Determine which lines of the records include the word "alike", and copy them.
*** Opening of DATA SHOWN ***
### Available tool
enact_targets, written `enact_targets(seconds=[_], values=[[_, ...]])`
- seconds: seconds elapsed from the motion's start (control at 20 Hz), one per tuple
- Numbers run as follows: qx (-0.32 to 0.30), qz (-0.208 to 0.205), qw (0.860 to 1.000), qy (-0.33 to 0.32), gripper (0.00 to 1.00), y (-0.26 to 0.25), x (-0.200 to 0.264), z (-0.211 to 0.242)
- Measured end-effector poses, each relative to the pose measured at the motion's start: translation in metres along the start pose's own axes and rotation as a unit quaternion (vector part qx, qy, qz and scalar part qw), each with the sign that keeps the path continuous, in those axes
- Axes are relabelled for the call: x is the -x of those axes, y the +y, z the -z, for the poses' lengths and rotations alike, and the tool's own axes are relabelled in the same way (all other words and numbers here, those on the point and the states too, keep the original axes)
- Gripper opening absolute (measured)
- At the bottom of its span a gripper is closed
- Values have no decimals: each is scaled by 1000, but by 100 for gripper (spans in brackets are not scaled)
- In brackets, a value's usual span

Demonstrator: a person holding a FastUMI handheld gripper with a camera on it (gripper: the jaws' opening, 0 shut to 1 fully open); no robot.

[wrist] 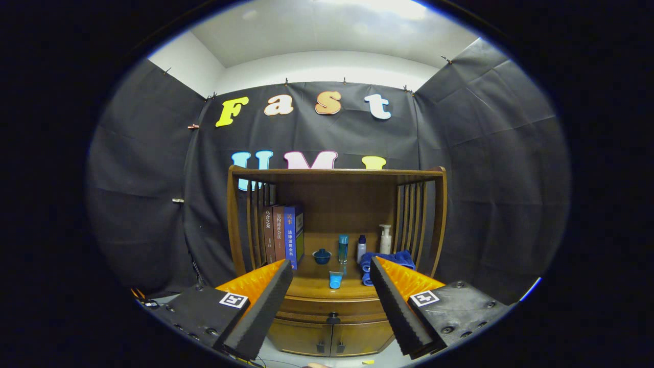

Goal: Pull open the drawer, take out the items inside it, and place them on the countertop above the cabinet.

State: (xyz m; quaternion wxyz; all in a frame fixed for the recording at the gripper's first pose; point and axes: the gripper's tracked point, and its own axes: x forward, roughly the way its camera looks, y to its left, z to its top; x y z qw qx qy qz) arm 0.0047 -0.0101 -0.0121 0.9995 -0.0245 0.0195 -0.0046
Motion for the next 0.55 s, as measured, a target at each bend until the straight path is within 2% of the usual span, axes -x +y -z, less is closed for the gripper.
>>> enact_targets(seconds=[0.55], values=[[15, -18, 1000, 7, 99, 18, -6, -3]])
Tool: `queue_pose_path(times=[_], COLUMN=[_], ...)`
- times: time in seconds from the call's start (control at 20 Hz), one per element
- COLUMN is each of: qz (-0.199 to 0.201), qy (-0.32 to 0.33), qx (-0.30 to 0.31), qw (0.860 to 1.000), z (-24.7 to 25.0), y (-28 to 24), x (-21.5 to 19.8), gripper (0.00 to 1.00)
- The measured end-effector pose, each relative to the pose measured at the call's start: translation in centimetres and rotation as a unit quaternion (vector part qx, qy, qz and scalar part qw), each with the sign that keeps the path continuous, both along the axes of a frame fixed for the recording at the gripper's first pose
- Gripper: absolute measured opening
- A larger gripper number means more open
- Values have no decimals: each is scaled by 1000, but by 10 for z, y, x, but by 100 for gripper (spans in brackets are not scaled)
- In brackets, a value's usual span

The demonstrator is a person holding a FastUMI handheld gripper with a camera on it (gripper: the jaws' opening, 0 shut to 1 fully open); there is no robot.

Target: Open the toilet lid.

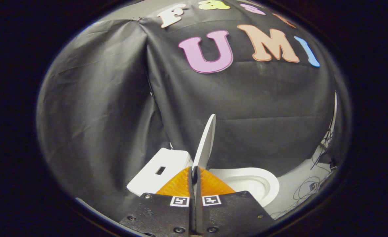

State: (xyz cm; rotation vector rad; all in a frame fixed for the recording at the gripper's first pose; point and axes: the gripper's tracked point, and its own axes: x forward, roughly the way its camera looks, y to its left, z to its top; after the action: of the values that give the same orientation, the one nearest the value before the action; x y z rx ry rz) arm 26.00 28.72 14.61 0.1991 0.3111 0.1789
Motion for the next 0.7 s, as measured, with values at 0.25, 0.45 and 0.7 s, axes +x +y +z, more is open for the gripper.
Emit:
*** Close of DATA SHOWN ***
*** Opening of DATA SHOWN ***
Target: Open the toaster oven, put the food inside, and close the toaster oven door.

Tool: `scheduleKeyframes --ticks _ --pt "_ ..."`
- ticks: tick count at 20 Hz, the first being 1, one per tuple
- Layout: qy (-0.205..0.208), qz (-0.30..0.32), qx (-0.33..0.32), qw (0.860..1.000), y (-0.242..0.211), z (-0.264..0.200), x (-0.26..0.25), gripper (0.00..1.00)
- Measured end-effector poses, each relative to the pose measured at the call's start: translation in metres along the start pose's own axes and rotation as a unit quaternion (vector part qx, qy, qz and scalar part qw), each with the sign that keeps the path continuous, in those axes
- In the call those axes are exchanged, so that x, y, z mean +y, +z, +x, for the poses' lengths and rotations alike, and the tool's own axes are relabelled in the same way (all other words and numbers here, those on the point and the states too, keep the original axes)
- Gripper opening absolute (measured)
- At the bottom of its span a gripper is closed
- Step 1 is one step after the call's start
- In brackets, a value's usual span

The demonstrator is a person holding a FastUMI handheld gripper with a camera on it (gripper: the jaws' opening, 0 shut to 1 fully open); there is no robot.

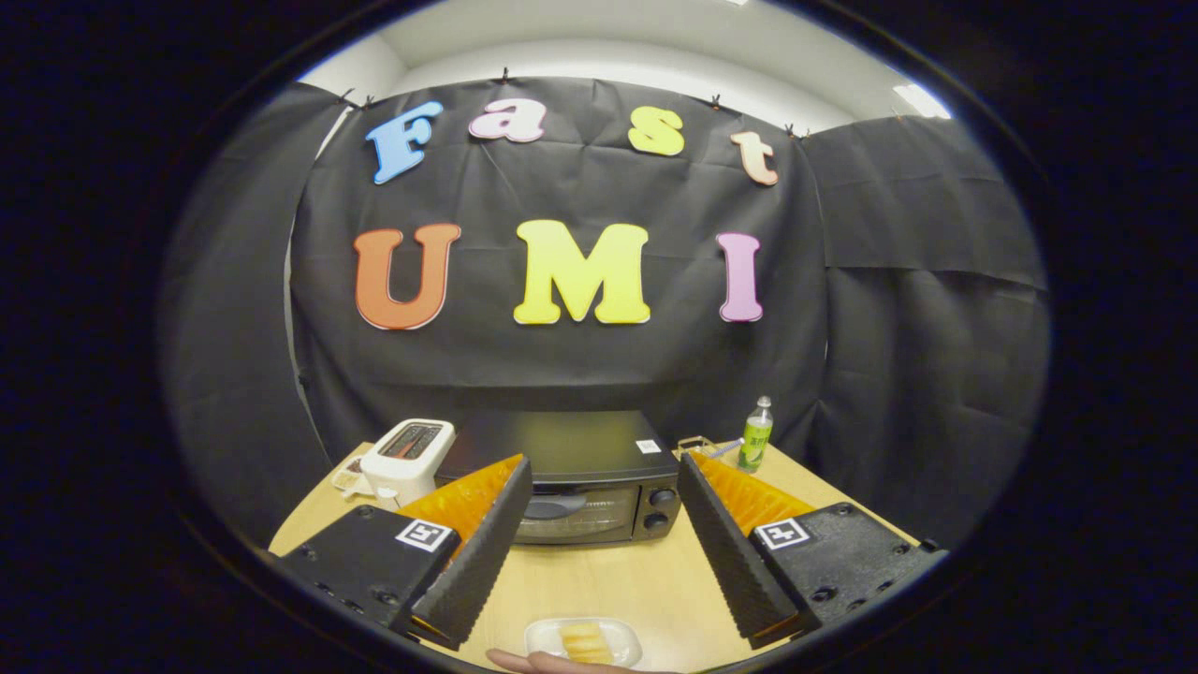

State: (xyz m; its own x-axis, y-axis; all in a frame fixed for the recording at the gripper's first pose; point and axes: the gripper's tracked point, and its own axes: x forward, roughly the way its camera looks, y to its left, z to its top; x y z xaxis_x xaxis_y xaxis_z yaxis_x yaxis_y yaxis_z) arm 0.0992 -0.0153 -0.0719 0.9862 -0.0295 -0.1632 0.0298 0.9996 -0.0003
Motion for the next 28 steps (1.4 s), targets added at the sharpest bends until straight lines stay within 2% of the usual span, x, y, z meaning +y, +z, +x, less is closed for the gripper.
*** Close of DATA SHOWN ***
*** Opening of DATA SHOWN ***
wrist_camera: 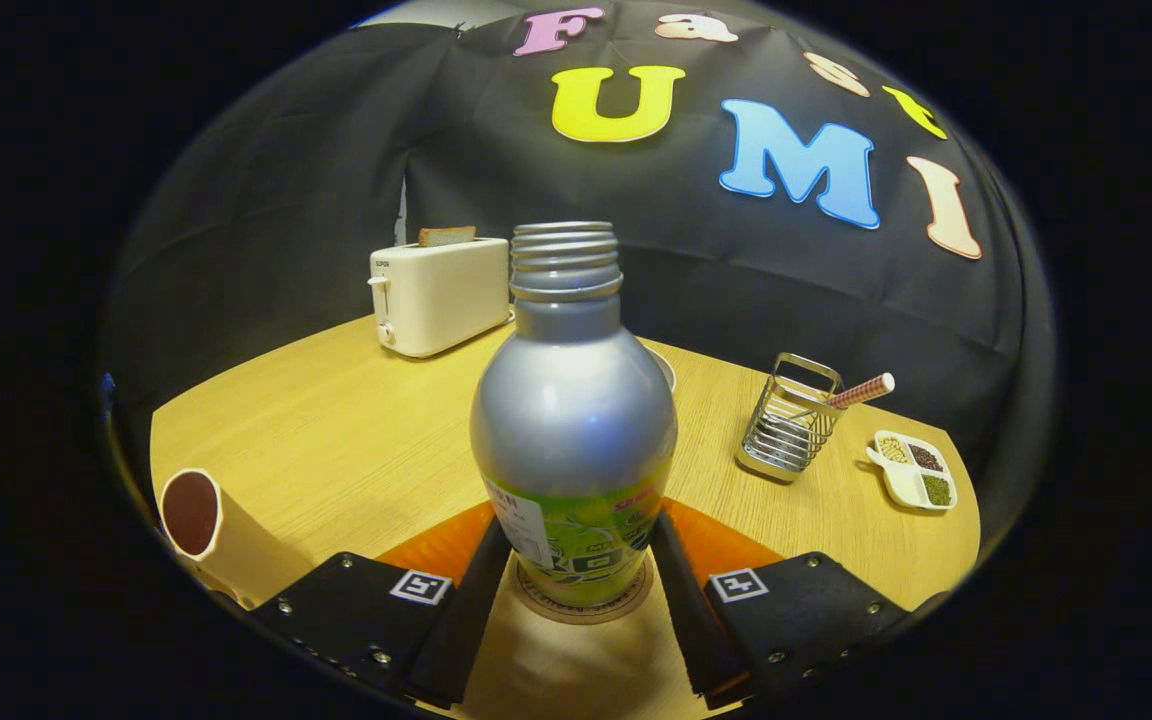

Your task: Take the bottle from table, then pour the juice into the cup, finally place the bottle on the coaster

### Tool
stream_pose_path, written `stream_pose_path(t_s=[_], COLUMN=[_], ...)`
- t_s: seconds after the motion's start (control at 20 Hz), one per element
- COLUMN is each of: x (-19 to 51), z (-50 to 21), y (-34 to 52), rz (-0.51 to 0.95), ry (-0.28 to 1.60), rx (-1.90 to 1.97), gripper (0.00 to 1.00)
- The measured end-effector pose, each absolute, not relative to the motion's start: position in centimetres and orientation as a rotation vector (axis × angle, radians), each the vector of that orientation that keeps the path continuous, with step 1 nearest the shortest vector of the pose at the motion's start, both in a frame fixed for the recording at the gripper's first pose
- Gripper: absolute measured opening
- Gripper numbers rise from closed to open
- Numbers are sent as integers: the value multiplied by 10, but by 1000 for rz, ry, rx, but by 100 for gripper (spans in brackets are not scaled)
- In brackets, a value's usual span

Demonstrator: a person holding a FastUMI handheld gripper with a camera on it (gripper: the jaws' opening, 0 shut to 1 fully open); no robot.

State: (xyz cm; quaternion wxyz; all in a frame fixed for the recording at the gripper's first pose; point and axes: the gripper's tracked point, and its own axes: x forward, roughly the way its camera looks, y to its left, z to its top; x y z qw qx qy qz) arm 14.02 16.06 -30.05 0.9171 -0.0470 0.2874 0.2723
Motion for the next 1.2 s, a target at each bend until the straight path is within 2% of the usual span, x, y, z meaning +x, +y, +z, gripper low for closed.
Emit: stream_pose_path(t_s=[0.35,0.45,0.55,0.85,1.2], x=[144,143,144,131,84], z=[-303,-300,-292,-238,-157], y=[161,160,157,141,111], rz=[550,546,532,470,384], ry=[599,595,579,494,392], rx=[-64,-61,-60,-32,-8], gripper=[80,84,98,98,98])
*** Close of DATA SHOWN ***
SOLUTION FOR THIS PROBLEM -
- Axes are relabelled for the call: x is the -x of those axes, y the +y, z the -z, for the poses' lengths and rotations alike, and the tool's own axes are relabelled in the same way (all other words and numbers here, those on the point and the states too, keep the original axes)
- In the call those axes are exchanged, so that x, y, z mean +y, +z, +x, for the poses' lengths and rotations alike, and the tool's own axes are relabelled in the same way (all other words and numbers here, those on the point and the states too, keep the original axes)

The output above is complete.